Jasmine is currently studying communications and political science at Bar Ilan University. As a baal teshuva and olah chadasha from Los Angeles, CA, she's experienced a solid amount of humorous, upsetting, and pleasant culture shock. Jasmine has been writing in a private diary since 5th grade, but suddenly got the urge to share her words with an audience that extends beyond her mother.
Monday, March 14, 2016
From Celebrities to Terorrists
Originally written on November 11, 2014
Some people say you’re officially Israeli the moment you are handed a teudatzeut. Others claim it’s when you’re able to properly pronounce the reish and chet sounds. Maybe buying your first pair of Naot does the trick, or perhaps being Israeli is determined by how many times you honk from one intersection to the next. My journalism professor, however, has a different way of determining when that transition takes place. Her group of international college students chuckled after she said, “you know you’ve left America and become a real Israeli when you start reading the news more than celebrity gossip columns.” Initially, I didn’t realize how much truth there was to her joke. Now, it’s too true to be funny.
This recent addiction to the news could have developed because I’m majoring in communications and minoring in political science, but my professor’s comment has convinced me that I’ve probably just become more Israeli in nature. My values have shifted, what’s important to me has drastically changed, and any mention of celebrity drama is reciprocated with an immediate eye roll. There are terrorist attacks happening left and right, north to south, in the Galilee, Tel-Aviv, Gush Etzion, and Jerusalem. Not only are these attacks coming from every corner, but the target is any and all Israelis, be them 3 month old babies, prominent rabbinical figures, 26 year old South African immigrants, Druze police officers, or soldiers innocently traveling back to base. These incidents remain shocking because when we have a short period of quiet we forget that the threat is still there. We briefly put our guards down, and they come up with new methods of massacring us, methods we may not have expected. Stones, we’ve been hit with. Riots, we’ve cleaned up after. Sirens, we’ve heard. Rockets, we’ve intercepted. Wars, we’ve battled through. The other side has developed creative tactics in their mission to instill fear amongst the Jewish people. Who would have thought they’d drive into the light rail, run us over with speeding trucks, stab us in broad daylight at bustling train stations and bus junctions, burn our cars in hopes of lynching us, or shoot us from motorcycles in attempted assassinations? If nothing else, let us call it an Intifada so that this terrifying element of surprise can diminish, and we can begin taking the necessary precautions. Palestinians who carry out these attacks say their justification is to attain statehood, to get rid of the apparent occupation, or because there have been a few Jews who went up to the Temple Mount in recent weeks. Murder is not going to lead to statehood, take down security walls and remove soldiers from checkpoints, or prevent religious individuals from wanting to pray at the holiest Jewish sight. Haven’t Palestinians learned that martyrdom is not the way to gain the trust or sympathy of Israelis? Statistics prove that an increase in violent assaults by terrorists only results in Israelis becoming more hesitant to negotiate. Frankly, these vicious killing rants spread more animosity and make my desire to listen to the other side go from minimal to non-existent.

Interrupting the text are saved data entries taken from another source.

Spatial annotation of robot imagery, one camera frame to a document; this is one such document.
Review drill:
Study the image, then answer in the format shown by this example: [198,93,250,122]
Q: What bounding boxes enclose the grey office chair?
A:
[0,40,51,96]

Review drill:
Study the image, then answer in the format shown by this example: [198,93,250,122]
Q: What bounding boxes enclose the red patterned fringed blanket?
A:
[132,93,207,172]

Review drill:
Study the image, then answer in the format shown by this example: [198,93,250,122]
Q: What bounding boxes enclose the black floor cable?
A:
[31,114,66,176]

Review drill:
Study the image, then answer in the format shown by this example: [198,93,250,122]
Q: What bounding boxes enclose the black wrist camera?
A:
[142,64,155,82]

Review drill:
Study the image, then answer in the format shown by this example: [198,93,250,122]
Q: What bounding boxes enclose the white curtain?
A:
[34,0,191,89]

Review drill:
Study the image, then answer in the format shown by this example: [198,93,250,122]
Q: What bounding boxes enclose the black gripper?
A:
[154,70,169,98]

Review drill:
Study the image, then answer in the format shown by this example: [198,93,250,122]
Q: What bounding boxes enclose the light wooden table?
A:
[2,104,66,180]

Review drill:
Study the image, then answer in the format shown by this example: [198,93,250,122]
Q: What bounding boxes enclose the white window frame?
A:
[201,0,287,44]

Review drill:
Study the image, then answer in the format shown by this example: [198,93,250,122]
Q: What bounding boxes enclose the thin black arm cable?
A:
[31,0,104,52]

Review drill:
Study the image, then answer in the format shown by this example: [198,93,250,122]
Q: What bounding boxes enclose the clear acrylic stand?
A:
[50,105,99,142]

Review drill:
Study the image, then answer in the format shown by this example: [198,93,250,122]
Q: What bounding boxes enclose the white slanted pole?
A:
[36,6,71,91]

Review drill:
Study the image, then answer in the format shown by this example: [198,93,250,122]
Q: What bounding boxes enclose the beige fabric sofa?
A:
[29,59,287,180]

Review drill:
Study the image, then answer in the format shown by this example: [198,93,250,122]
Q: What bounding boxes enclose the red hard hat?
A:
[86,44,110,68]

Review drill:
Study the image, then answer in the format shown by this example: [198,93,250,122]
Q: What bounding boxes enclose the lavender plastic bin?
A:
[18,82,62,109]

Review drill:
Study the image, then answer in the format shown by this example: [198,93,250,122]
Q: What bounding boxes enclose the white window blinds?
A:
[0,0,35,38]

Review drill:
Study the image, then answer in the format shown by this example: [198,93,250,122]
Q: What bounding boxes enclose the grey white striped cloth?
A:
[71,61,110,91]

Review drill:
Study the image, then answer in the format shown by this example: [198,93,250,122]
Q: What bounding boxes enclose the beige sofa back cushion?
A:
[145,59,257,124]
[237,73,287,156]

I was given my teudatzeut last February. I’ve been able to pronounce the reish and chet sounds correctly since I was a child. I bought my first pair of Naot a month ago, and the incessant honking barely phases me anymore. Yet these characteristics are not what make me feel like I am a piece of the great saga of Israeli history and peoplehood. Rather, my habit of relentlessly checking the news for updates, reconsidering my means of transportation but refusing to let myself feel trapped, and processing the anguish that accompanies this never ending conflict has somehow completed my transformation from LA Valley girl to Israeli sabra. Although I dread seeing articles about Iran’s leaders tweeting that the solution to Middle East tensions is the annihilation of the “Zionist regime,” pieces covering the multitude of daily terror attacks, or op-eds regarding the Temple Mount dispute, at least I deeply care about what I’m reading and feel proud to be constantly informed. Unlike celebrity gossip columns, Israeli newspaper headlines provide readers with a sense of purpose and ultimately make them part of the story. I have accepted that there will always be something important going on in this small land I now call home, and understanding that reality has made me a true Israeli, for better or worse.